Governo Doria rebate críticas de Mara Gabrilli, que expôs divisão no PSDB sobre plano do tucano em 2022

Senadora disse à Folha que se sentiu desrespeitada com medidas para pessoas com deficiência e corte na Fapesp

  • Salvar artigos

    Recurso exclusivo para assinantes

    assine ou faça login

São Paulo

O governo João Doria (PSDB) reagiu a críticas da senadora Mara Gabrilli (PSDB-SP), que em entrevista à Folha disse ter se sentido desrespeitada por medidas do tucano que atingiram pessoas com deficiência e o orçamento da Fapesp (Fundação de Amparo à Pesquisa do Estado de São Paulo).

No universo político, a entrevista da parlamentar evidenciou a divisão interna no PSDB sobre a eventual candidatura do governador à Presidência em 2022. Mara, que fez campanha com Doria em 2018, evitou tratá-lo como única opção da legenda para o Planalto e ventilou outros nomes.

Nesta segunda-feira (4), a secretária estadual dos Direitos da Pessoa com Deficiência, Célia Leão, rebateu as queixas da colega de sigla sobre cortes nas isenções de IPVA para veículos de cidadãos com dificuldades de mobilidade.

"Ninguém perdeu nenhum direito. Acha que eu aceitaria uma lei que tiraria direitos das pessoas com deficiência?", disse à Folha a secretária, que é paraplégica. Tanto ela quanto a senadora, que é tetraplégica, têm um histórico de militância na área.
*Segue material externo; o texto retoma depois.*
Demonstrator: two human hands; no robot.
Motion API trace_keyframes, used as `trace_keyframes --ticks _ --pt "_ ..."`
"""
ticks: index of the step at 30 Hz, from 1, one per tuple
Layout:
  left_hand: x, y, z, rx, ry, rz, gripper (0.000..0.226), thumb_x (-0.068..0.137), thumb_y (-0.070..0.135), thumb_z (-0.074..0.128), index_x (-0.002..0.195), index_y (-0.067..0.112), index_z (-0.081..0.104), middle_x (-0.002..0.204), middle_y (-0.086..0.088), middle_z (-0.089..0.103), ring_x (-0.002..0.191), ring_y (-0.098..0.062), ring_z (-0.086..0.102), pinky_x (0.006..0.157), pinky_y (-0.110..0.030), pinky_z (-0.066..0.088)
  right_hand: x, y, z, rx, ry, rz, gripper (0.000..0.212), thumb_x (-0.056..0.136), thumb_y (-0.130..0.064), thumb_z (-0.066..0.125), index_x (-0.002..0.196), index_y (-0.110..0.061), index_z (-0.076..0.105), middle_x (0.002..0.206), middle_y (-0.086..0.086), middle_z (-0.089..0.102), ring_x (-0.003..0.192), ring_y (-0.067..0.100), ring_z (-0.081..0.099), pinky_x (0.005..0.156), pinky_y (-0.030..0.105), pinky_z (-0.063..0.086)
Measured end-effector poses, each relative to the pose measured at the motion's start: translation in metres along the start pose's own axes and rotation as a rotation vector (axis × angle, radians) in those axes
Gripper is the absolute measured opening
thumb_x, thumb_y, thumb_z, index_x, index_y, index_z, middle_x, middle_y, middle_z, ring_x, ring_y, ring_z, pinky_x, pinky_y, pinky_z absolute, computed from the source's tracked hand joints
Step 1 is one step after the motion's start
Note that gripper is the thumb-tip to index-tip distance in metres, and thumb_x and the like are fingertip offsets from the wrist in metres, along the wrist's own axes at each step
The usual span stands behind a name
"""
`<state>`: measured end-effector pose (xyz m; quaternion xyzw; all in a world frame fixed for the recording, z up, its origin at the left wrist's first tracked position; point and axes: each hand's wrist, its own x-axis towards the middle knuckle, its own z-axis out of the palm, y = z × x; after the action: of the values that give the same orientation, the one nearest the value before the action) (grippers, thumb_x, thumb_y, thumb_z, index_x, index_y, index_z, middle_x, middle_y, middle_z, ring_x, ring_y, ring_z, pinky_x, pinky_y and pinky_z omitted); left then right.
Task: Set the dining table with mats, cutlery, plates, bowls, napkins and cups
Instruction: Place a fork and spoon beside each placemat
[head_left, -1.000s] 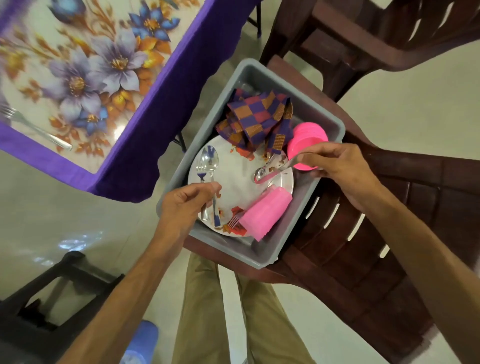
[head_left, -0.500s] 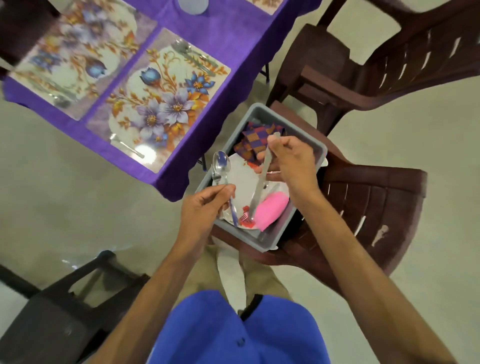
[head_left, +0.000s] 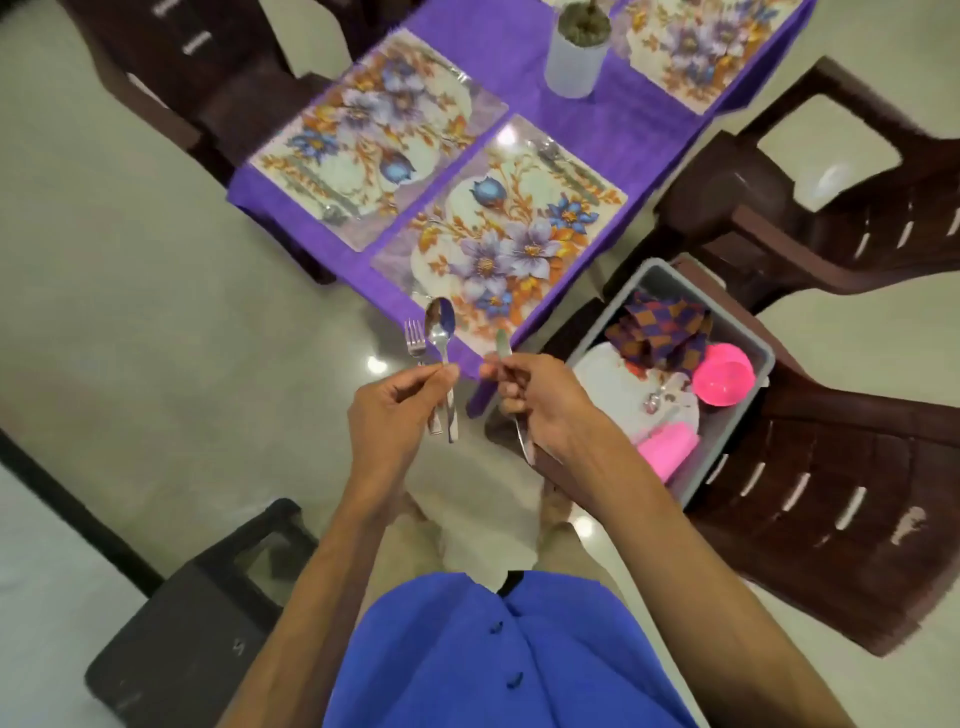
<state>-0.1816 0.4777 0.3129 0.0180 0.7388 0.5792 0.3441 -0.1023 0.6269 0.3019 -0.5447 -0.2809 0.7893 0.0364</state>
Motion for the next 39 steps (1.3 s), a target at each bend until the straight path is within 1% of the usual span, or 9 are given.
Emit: trace_keyframes --ticks 6,10,15,20,27,30,33,36,39 --pt "0.047 0.033 -0.143 -0.041 0.013 -0.018 0.015 0.085 0.034 0.086 0.088 0.019 0.085 0.074 -0.012 0.067 0.066 -0.019 0.054 0.058 -0.024 0.043 -0.008 0.034 0.138 0.048 -0.246 -0.067 0.031 0.108 -0.011 0.044 0.134 -0.004 0.059 0.116 0.014 0.076 0.076 0.022 0.067 0.065 0.03 0.058" --pt "0.076 0.059 -0.21 -0.067 0.041 -0.015 0.014 0.087 0.031 0.085 0.091 0.018 0.085 0.085 -0.014 0.077 0.068 -0.016 0.061 0.069 -0.031 0.053 -0.009 0.037 0.22 -0.12 -0.195 -0.117 0.026 0.11 -0.018 0.043 0.121 0.001 0.057 0.086 0.011 0.076 0.045 0.009 0.04 0.038 0.017 0.03" --pt "0.138 0.086 -0.26 -0.085 0.049 0.008 0.015 0.086 0.031 0.086 0.089 0.016 0.085 0.076 -0.012 0.073 0.063 -0.015 0.056 0.069 -0.032 0.052 0.019 0.027 0.309 -0.091 -0.195 -0.137 0.03 0.102 -0.013 0.048 0.121 0.006 0.061 0.067 0.007 0.058 0.048 0.009 0.03 0.04 0.02 0.026" --pt "0.218 0.126 -0.304 -0.105 0.026 0.025 0.012 0.087 0.029 0.085 0.091 0.018 0.086 0.083 -0.015 0.076 0.07 -0.016 0.061 0.073 -0.033 0.054 0.057 0.004 0.396 -0.082 -0.226 -0.263 0.027 0.099 -0.018 0.057 0.114 0.001 0.068 0.072 0.005 0.054 0.052 0.009 0.034 0.045 0.022 0.027" --pt "0.349 0.2 -0.376 -0.022 -0.027 0.072 0.012 0.09 0.031 0.081 0.095 0.02 0.086 0.086 -0.009 0.08 0.073 -0.011 0.068 0.072 -0.03 0.056 0.124 -0.039 0.535 -0.15 -0.231 -0.418 0.023 0.102 -0.025 0.062 0.111 -0.012 0.078 0.087 0.009 0.064 0.075 0.016 0.059 0.066 0.029 0.05" --pt "0.398 0.241 -0.413 0.013 -0.021 0.073 0.014 0.09 0.032 0.081 0.097 0.021 0.085 0.083 -0.003 0.08 0.069 -0.011 0.07 0.068 -0.027 0.057 0.141 -0.057 0.6 -0.078 -0.257 -0.384 0.021 0.099 -0.023 0.067 0.11 -0.01 0.079 0.088 0.011 0.062 0.075 0.014 0.056 0.066 0.028 0.047" --pt "0.446 0.276 -0.444 0.007 -0.036 0.063 0.014 0.089 0.033 0.082 0.098 0.024 0.085 0.088 -0.001 0.081 0.085 -0.023 0.077 0.082 -0.041 0.063 0.16 -0.076 0.652 -0.057 -0.25 -0.38 0.021 0.097 -0.022 0.071 0.11 -0.008 0.08 0.086 0.011 0.057 0.069 0.014 0.048 0.064 0.028 0.042" --pt "0.501 0.304 -0.471 -0.019 -0.059 0.034 0.013 0.087 0.033 0.083 0.096 0.023 0.086 0.09 0.0 0.081 0.092 -0.022 0.078 0.087 -0.04 0.062 0.192 -0.087 0.703 -0.038 -0.194 -0.399 0.018 0.093 -0.02 0.075 0.108 -0.01 0.081 0.092 0.015 0.059 0.071 0.016 0.046 0.061 0.027 0.041" --pt "0.567 0.328 -0.501 -0.021 -0.102 0.022 0.015 0.083 0.036 0.087 0.092 0.024 0.086 0.087 -0.002 0.081 0.081 -0.013 0.075 0.082 -0.036 0.061 0.229 -0.098 0.761 0.018 -0.115 -0.412 0.02 0.09 -0.014 0.078 0.11 -0.008 0.08 0.094 0.016 0.061 0.07 0.014 0.044 0.059 0.023 0.039"
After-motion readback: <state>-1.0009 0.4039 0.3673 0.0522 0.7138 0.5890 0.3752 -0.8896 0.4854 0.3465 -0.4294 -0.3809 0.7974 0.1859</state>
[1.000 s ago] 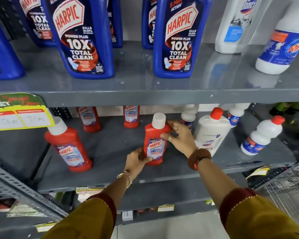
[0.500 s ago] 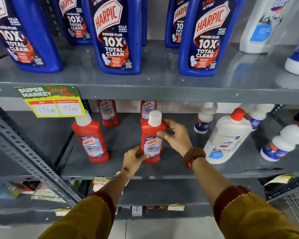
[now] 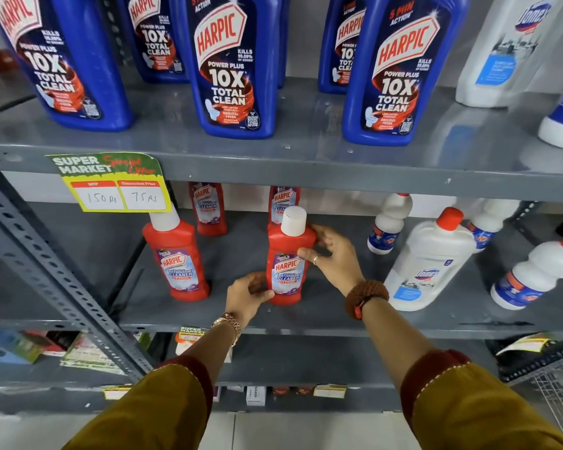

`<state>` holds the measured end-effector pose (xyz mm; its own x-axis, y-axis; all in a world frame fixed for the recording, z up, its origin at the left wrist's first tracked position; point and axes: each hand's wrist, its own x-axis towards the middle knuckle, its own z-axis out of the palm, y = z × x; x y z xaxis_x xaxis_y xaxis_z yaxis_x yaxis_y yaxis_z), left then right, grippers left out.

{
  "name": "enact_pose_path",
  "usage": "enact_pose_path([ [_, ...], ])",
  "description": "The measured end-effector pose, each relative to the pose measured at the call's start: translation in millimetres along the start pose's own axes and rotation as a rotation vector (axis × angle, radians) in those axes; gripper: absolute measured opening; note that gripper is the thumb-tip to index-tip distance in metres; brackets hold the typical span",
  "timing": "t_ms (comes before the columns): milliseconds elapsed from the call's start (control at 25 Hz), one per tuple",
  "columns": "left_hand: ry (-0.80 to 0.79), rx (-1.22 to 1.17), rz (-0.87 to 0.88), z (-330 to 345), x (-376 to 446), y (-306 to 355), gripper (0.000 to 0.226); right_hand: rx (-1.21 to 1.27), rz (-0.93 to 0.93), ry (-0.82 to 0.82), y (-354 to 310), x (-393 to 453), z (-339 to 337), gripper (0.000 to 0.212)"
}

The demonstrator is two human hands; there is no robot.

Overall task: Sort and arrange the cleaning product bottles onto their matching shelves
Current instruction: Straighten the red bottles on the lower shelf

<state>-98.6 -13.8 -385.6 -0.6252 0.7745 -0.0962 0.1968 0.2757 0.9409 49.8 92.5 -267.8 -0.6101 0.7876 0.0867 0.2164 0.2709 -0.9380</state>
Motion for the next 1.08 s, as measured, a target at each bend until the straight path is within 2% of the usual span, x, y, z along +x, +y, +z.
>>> enact_pose_path([
  [120,0.081,0.051,-0.012,-26,-15,-16,0.039,0.037,0.103,-0.066,19,-7,2,0.058],
  [280,0.302,0.2,-0.009,-74,-49,-50,0.02,-0.036,0.198,-0.119,54,-14,12,0.057],
  [360,0.434,0.196,-0.059,-95,-59,-57,0.022,-0.074,0.247,-0.137,69,-14,21,0.057],
  [440,0.529,0.219,-0.129,-113,-53,-63,0.037,-0.08,0.287,-0.144,78,-14,31,0.059],
  [560,0.461,0.241,-0.19,-132,-33,-71,0.064,-0.046,0.319,-0.106,84,-13,47,0.059],
  [640,0.409,0.209,-0.18,-131,-23,-67,0.069,-0.058,0.323,-0.059,86,-12,53,0.056],
  [800,0.355,0.117,-0.144,-125,-14,-76,0.063,-0.059,0.34,-0.028,92,-14,56,0.057],
  [880,0.444,0.094,-0.135,-115,-22,-83,0.059,-0.042,0.331,0.008,97,-21,49,0.056],
  [1000,0.593,-0.017,-0.086,-80,-58,-72,0.03,-0.115,0.251,0.148,110,-40,22,0.044],
  [1080,0.484,-0.021,0.003,-52,-82,-63,0.021,-0.126,0.211,0.277,117,-58,-5,0.028],
])
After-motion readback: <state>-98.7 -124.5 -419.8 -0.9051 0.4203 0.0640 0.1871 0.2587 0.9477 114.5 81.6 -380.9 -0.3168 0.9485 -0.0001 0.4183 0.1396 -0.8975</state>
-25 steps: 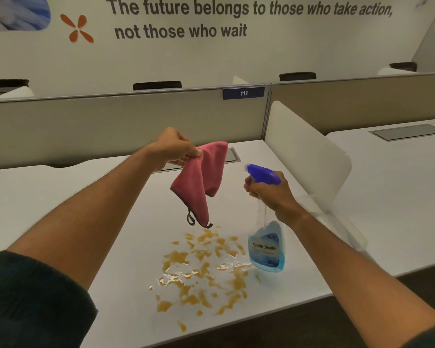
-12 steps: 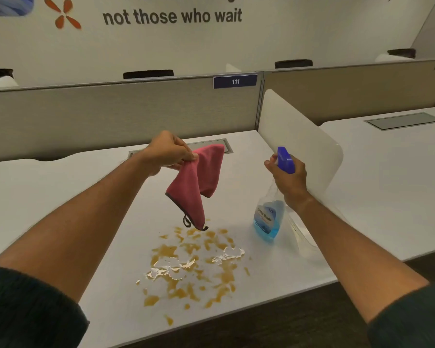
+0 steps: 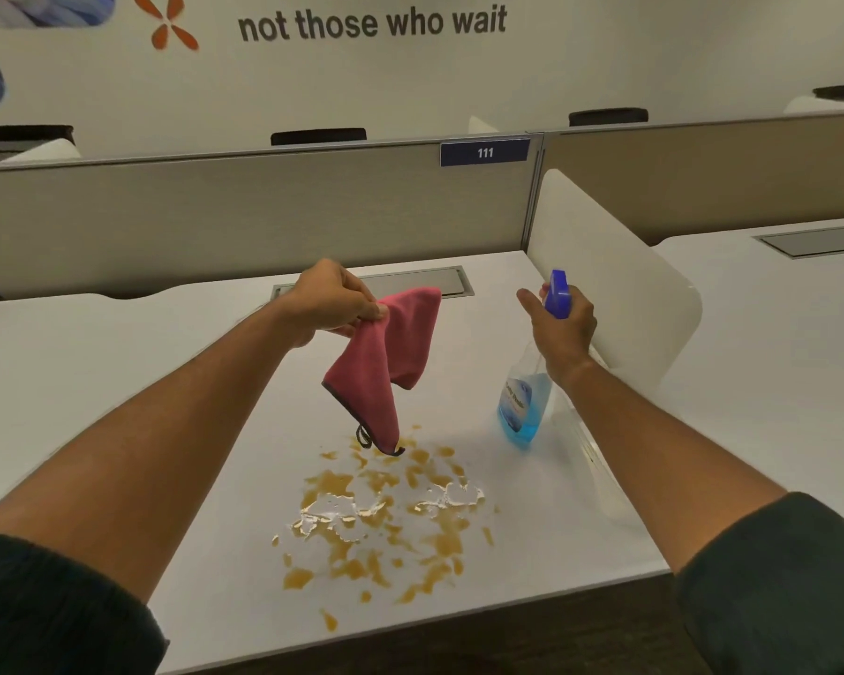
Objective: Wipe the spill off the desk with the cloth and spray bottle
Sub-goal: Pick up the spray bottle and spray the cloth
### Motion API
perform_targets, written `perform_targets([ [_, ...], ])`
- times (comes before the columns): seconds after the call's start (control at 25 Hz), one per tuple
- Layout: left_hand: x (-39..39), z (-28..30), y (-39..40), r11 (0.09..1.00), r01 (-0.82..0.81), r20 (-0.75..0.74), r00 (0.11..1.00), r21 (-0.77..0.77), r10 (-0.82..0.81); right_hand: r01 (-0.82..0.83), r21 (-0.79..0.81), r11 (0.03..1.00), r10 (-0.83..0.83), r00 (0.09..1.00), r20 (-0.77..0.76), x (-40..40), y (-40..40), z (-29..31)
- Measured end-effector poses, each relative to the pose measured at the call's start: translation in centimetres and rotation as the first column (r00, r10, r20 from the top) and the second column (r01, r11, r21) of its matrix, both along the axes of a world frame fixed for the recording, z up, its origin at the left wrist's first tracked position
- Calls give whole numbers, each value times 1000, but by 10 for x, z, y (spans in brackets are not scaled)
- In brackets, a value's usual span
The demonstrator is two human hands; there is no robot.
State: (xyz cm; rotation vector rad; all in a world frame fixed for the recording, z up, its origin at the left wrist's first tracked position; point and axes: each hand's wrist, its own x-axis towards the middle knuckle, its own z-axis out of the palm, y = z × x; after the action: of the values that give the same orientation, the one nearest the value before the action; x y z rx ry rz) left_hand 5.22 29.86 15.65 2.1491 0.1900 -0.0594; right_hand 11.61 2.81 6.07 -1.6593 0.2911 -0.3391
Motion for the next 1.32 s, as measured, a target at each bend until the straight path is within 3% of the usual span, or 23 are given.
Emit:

Os então candidatos Mara Gabrilli e João Doria durante ato da campanha de 2018 em Jundiaí - Juliano Capreti - 1º.out.2018/Photo Premium

Célia reiterou o argumento do governo de que o decreto sobre IPVA tem como objetivo combater fraudes e poupar o orçamento do estado em um momento de crise econômica causada pela pandemia.

"Quando se dá isenção para quem não precisa, está se tirando de quem precisa", disse. "Existe uma compreensão de governo, de estudo técnico sobre despesa e receita, que leva à conclusão de que o decreto tinha que ser feito dessa forma. A medida que o governador tomou tem o meu apoio."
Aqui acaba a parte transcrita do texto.